Von Investoren erhofft sich das TKMS-Management zudem finanzielle Mittel, um das Geschäft ausweiten zu können. Innerhalb des finanziell gebeutelten Revierkonzerns tobt schon seit einigen Jahren ein Verteilungskampf der verschiedenen Geschäftsbereiche um die knappen Gelder für Expansionsprojekte.
IG Metall bedauert Rückzug von US-Investor Carlyle
Bemerkenswert ist, wie klar die IG Metall ihr Bedauern über den Rückzug des US-Investors Carlyle artikuliert. „Eine Lösung war zum Greifen nah, ist nun aber offenbar am Widerstand aus dem Bundeswirtschaftsministerium gescheitert“, erklärt die Gewerkschaft auf Anfrage unserer Redaktion. „Eine Mehrheitsbeteiligung von Carlyle hätten wir bei einer Sperrminorität durch den Bund und verbindlichen Zusagen zu Beschäftigung, Standorten, Tarif und Investitionen durch den Finanzinvestor unterstützt. Dazu waren wir mit Carlyle im Gespräch.“
Schon wird über andere potenzielle Partner für die Thyssenkrupp Marine Systems spekuliert. Der Chef des italienischen Werften-Konzerns Fincantieri, Pierroberto Folgiero, hatte schon vor Monaten öffentlich um die Thyssenkrupp-Tochter gebuhlt.
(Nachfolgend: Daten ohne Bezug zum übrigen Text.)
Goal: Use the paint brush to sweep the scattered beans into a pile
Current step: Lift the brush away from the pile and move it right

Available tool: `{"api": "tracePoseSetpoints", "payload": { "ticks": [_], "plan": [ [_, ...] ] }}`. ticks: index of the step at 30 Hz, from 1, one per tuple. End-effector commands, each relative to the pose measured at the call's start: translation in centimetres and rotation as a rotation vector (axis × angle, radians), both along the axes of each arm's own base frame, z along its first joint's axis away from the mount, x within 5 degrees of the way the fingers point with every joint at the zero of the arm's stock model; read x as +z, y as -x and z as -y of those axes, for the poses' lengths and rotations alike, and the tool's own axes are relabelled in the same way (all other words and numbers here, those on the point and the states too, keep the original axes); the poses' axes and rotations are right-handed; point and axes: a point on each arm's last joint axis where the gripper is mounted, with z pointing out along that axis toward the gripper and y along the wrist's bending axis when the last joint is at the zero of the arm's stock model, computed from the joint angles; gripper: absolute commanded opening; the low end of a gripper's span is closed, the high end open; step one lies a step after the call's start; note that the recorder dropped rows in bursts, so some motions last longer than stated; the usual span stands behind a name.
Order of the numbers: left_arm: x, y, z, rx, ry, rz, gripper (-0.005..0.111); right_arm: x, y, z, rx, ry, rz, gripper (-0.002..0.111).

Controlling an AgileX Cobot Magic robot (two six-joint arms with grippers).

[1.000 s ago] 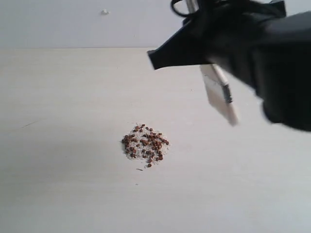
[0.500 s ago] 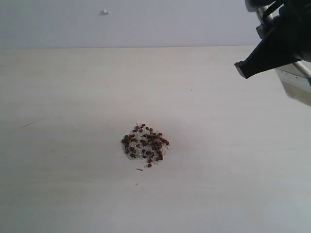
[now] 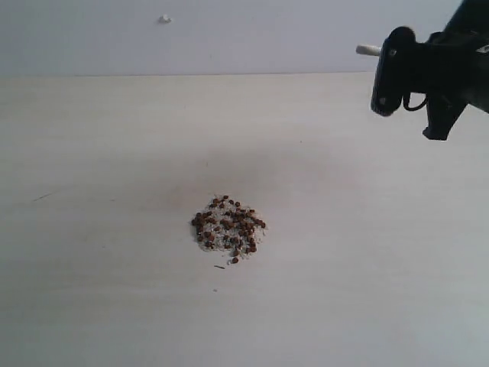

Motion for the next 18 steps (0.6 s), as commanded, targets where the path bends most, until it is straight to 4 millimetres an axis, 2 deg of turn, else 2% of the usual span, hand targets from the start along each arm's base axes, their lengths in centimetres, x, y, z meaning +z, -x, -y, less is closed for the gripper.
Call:
{"api": "tracePoseSetpoints", "payload": {
  "ticks": [1, 4, 6, 7, 10, 14, 15, 18],
  "plan": [
    [0.1, 0.0, 0.0, -0.004, 0.016, 0.005, 0.000, 0.3, -0.3, -1.5, 0.339, 0.354, 0.026, 0.000],
    [0.1, 0.0, 0.0, -0.004, 0.016, 0.005, 0.000, -0.2, 0.2, -2.3, 0.377, 0.342, -0.030, 0.000],
    [0.1, 0.0, 0.0, -0.004, 0.016, 0.005, 0.000, -0.7, 1.1, -2.8, 0.367, 0.248, -0.118, 0.000],
    [0.1, 0.0, 0.0, -0.004, 0.016, 0.005, 0.000, -0.8, 1.5, -3.2, 0.341, 0.157, -0.162, 0.000],
    [0.1, 0.0, 0.0, -0.004, 0.016, 0.005, 0.000, -0.5, 2.9, -4.2, 0.150, -0.315, -0.324, 0.000],
    [0.1, 0.0, 0.0, -0.004, 0.016, 0.005, 0.000, 1.2, 4.3, -5.2, -0.038, -0.839, -0.521, 0.000],
    [0.1, 0.0, 0.0, -0.004, 0.016, 0.005, 0.000, 1.4, 4.8, -5.6, -0.072, -0.935, -0.601, 0.000],
    [0.1, 0.0, 0.0, -0.004, 0.016, 0.005, 0.000, 1.4, 6.4, -6.7, -0.159, -1.062, -0.910, 0.000]
  ]
}}
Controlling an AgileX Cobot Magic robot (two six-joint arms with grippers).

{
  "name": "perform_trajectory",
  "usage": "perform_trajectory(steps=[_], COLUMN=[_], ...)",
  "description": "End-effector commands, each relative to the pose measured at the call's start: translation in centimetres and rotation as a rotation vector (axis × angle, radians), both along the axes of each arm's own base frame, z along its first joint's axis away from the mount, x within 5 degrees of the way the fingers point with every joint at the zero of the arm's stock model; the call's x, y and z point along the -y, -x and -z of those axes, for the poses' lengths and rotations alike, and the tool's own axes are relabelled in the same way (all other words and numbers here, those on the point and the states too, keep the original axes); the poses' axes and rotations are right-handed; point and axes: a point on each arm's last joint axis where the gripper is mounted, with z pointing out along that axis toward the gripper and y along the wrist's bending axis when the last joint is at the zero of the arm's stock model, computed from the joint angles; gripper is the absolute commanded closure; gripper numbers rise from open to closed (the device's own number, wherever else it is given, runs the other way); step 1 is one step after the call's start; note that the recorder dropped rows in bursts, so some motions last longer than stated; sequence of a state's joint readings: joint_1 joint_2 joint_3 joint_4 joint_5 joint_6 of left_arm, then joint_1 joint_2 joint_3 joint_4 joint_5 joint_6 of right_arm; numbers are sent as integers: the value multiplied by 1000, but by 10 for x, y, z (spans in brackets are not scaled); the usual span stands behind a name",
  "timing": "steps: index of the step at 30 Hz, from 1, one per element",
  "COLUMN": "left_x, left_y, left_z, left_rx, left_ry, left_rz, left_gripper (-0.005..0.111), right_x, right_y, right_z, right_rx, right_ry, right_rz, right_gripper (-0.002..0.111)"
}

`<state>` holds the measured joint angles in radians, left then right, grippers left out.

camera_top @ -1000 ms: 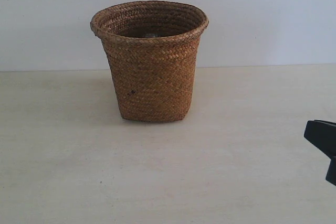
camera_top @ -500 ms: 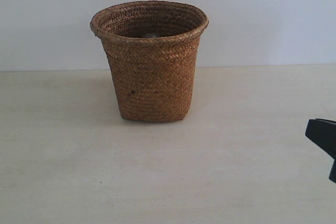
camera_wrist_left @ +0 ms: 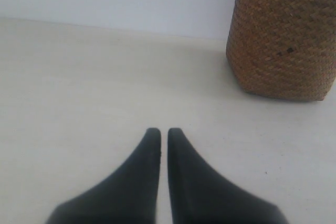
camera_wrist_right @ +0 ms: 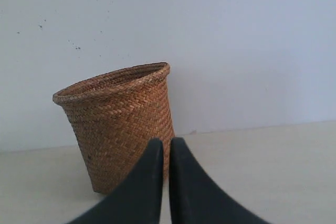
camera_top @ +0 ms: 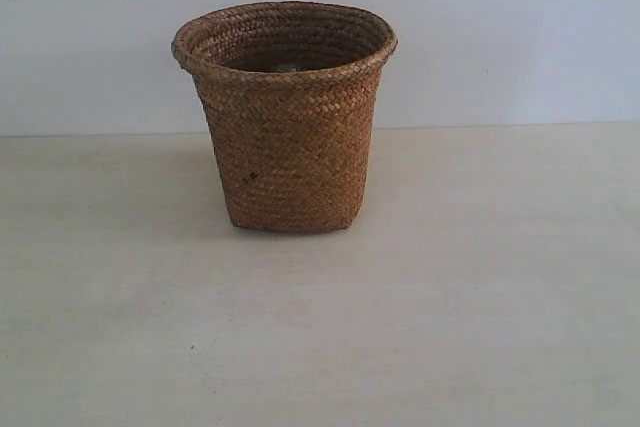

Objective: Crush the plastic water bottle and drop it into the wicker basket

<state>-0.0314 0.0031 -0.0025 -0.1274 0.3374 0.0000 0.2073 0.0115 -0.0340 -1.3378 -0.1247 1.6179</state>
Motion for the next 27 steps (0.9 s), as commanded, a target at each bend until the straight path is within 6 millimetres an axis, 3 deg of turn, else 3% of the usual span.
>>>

Auch der Bremer Werft-Unternehmer Peter Lürßen warb vor einiger Zeit für einen Zusammenschluss seiner Betriebe mit TKMS.
Spekulationen über Rheinmetall und das Werft-Unternehmen NVL
Über den Düsseldorfer Rüstungsriesen Rheinmetall wird im Zusammenhang mit Thyssenkrupp ebenfalls wieder einmal spekuliert. Bislang ist Rheinmetall indes nicht im Marine-Geschäft aktiv. Weder die Lürßen-Firma NVL mit Sitz in Bremen noch das Rheinmetall-Management wollten sich auf Anfrage unserer Redaktion zu Spekulationen in Sachen TKMS äußern. Ob ein „Deutscher Marine-Champion“ unter Beteiligung mehrerer Unternehmen geformt werden kann, ist fraglich.
Auch ein Börsengang nach dem Vorbild der Dortmunder Thyssenkrupp-Wasserstofftochter Nucera ist Teil der Planspiele des Konzernmanagements. Thyssenkrupp-Chef López konnte den Schritt aufs Parkett von Nucera im vergangenen Jahr wenige Monate nach seinem Amtsantritt als Erfolg verbuchen. Den Weg der Verselbstständigung von TKMS am Kapitalmarkt werde das Management „intensiv weiterverfolgen“, heißt es jedenfalls in einem Statement aus der Essener Konzernzentrale.